The Fisherman’s Bastion is an impressive monument in Budapest built in celebration of Hungary’s 1000th anniversary. In the 9th century, the first Hungarians settled in Budapest. After that point, they continued to grow, were part of two different empires, and established three different republics.
The city of Budapest receives nearly 5 million tourists every year. The Fisherman’s Bastion is one of the most popular and visited sites in the city. Its name comes from the ancient tradition when local fishermen were trusted to protect and provide for Budapest.
Its construction started in 1844 and continued until 1905. While the bastion has been in use since 1851, the city constantly upgraded it with towers, statues, and sculptures. The last of the additions was in 1905, marking the date the bastion reached its final form.
Moreover, the Fisherman’s Bastion was not a defensive fort or a castle, although its style resembles them. The primary goal behind the bastion’s construction was to present the city with a lookout tower. Therefore, the locals would be able to experience the views that their city had, especially, the view of the Danube River.
The Fisherman’s Bastion also celebrates the major figures in Hungarian history. Visitors can see the various statues of Hungarian leaders, chiefs, and kings while visiting the bastion.
The architect Frigyes Schulek wanted to make the bastion as neo-romanesque as possible. The staircases of the bastion lead to Castle Hill where the statues of the soldiers guard the sides. Schulek was also responsible for the renovation of the Matthias Church; so, he tried to follow the same style with the church while designing the bastion.

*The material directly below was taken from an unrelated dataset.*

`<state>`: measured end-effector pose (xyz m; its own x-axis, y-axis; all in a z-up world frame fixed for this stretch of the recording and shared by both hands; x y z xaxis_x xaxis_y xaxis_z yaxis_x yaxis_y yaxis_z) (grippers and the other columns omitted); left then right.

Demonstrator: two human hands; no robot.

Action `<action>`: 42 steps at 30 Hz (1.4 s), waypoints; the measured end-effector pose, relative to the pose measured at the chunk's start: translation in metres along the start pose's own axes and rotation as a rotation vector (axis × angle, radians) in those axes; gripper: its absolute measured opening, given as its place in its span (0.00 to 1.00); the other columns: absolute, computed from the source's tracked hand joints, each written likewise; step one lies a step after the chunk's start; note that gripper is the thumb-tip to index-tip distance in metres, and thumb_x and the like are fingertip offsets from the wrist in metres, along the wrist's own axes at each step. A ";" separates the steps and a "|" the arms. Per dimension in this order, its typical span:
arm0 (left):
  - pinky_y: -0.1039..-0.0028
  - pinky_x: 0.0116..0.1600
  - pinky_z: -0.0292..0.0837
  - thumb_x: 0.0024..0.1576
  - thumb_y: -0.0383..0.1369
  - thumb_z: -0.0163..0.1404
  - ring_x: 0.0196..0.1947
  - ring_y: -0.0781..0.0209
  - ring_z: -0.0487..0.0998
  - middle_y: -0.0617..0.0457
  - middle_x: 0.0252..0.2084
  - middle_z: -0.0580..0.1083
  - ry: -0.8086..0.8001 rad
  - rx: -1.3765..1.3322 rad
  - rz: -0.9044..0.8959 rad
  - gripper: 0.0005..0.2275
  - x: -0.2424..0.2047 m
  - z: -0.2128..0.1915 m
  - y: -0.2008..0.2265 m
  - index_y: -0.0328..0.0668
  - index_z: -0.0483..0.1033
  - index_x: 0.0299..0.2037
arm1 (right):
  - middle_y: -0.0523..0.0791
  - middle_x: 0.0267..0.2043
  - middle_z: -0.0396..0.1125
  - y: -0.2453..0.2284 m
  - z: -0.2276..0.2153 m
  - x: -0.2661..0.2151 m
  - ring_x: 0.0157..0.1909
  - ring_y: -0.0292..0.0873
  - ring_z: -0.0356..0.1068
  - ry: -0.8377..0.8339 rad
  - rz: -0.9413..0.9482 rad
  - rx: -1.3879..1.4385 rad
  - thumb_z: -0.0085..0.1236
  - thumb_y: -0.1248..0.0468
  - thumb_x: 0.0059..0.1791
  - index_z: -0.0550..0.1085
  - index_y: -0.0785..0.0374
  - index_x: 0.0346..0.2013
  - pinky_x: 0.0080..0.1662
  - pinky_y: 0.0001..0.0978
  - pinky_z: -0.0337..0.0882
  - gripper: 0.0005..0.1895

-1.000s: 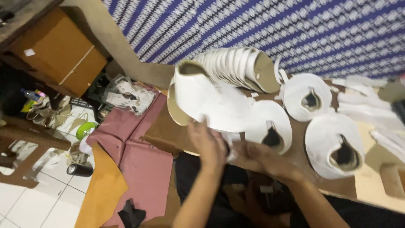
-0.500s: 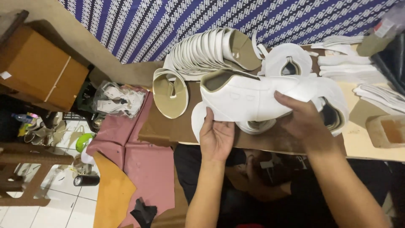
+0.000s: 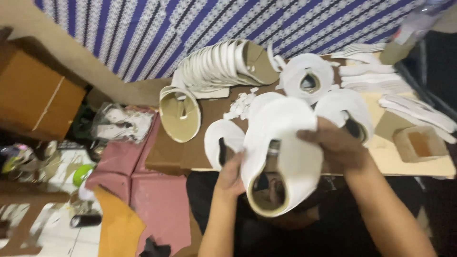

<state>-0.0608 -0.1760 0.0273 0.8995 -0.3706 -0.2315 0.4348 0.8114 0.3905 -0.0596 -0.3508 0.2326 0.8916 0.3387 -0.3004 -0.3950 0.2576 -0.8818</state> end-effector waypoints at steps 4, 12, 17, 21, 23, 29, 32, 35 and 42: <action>0.43 0.59 0.72 0.58 0.27 0.53 0.55 0.38 0.77 0.29 0.57 0.74 -0.026 0.236 0.022 0.25 0.008 0.045 0.001 0.29 0.65 0.66 | 0.57 0.34 0.75 0.065 -0.072 0.062 0.33 0.50 0.77 -0.006 -0.017 0.053 0.63 0.61 0.48 0.71 0.77 0.51 0.36 0.47 0.77 0.24; 0.52 0.64 0.69 0.55 0.35 0.64 0.63 0.39 0.72 0.34 0.63 0.69 0.194 0.724 0.105 0.35 0.120 0.092 0.052 0.30 0.57 0.68 | 0.52 0.57 0.71 0.033 -0.174 0.105 0.57 0.48 0.72 0.327 0.012 -0.008 0.57 0.59 0.53 0.58 0.63 0.72 0.57 0.47 0.72 0.35; 0.43 0.64 0.64 0.56 0.43 0.63 0.64 0.34 0.69 0.29 0.62 0.68 0.289 0.965 0.049 0.36 0.255 0.074 0.055 0.29 0.60 0.68 | 0.59 0.58 0.69 0.026 -0.256 0.208 0.59 0.55 0.71 0.432 -0.072 -0.156 0.57 0.58 0.56 0.59 0.69 0.71 0.57 0.52 0.72 0.33; 0.45 0.59 0.72 0.57 0.44 0.61 0.62 0.36 0.71 0.29 0.61 0.71 0.436 1.235 0.022 0.34 0.376 -0.012 0.041 0.30 0.63 0.69 | 0.62 0.53 0.70 0.043 -0.306 0.271 0.53 0.58 0.73 0.581 -0.067 -0.424 0.59 0.55 0.55 0.66 0.69 0.66 0.49 0.52 0.75 0.29; 0.45 0.56 0.74 0.58 0.47 0.57 0.61 0.37 0.72 0.31 0.61 0.71 0.457 1.367 0.007 0.34 0.406 -0.028 0.035 0.31 0.64 0.68 | 0.63 0.55 0.68 0.047 -0.322 0.295 0.57 0.60 0.70 0.592 -0.081 -0.524 0.59 0.54 0.55 0.68 0.70 0.66 0.52 0.53 0.74 0.29; 0.44 0.65 0.63 0.65 0.43 0.46 0.68 0.30 0.63 0.23 0.63 0.65 0.460 1.534 0.147 0.29 0.362 0.028 0.043 0.23 0.59 0.68 | 0.64 0.58 0.68 0.019 -0.297 0.284 0.61 0.62 0.67 0.609 -0.220 -0.820 0.55 0.55 0.57 0.68 0.74 0.64 0.57 0.53 0.70 0.28; 0.42 0.72 0.52 0.64 0.51 0.43 0.73 0.26 0.53 0.21 0.68 0.58 0.361 1.574 0.223 0.34 0.318 0.078 0.042 0.30 0.55 0.72 | 0.65 0.59 0.65 -0.019 -0.229 0.230 0.61 0.65 0.67 0.584 -0.279 -0.950 0.50 0.46 0.56 0.68 0.73 0.64 0.59 0.55 0.69 0.33; 0.42 0.72 0.51 0.61 0.59 0.46 0.72 0.29 0.56 0.25 0.67 0.61 0.282 1.605 0.264 0.36 0.346 0.057 0.024 0.38 0.62 0.70 | 0.61 0.65 0.62 -0.014 -0.205 0.216 0.68 0.63 0.62 0.474 -0.301 -1.139 0.51 0.43 0.54 0.68 0.65 0.66 0.67 0.54 0.63 0.34; 0.48 0.62 0.72 0.67 0.53 0.38 0.62 0.43 0.76 0.44 0.58 0.77 0.260 1.573 0.240 0.23 0.492 -0.042 -0.003 0.52 0.75 0.62 | 0.66 0.56 0.71 0.030 -0.269 0.312 0.57 0.71 0.70 0.424 -0.336 -1.475 0.44 0.57 0.59 0.69 0.68 0.69 0.58 0.60 0.70 0.26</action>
<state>0.3783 -0.3419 -0.1255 0.9899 -0.0935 -0.1066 0.0506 -0.4690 0.8817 0.2658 -0.4807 0.0148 0.9857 0.1156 0.1223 0.1565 -0.8966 -0.4143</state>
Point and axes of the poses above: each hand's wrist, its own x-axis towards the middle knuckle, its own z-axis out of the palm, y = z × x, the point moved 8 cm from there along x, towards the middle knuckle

Nearly 40 years after the bastion took its final form, WW2 started. During the war, Nazis invaded Hungary through sieges and battles killing many and damaging the infrastructure and buildings. The Fisherman’s Bastion was one of the buildings Nazis badly damaged. After the war ended, renovations began swiftly.
Although it took many years, renovations finally gave the bastion its former glory. Since 1987, it has been a national heritage site along with the Castle District. The Fisherman’s Bastion forms a crucial part of Hungarian identity and has been one of the most important structures in the country’s history.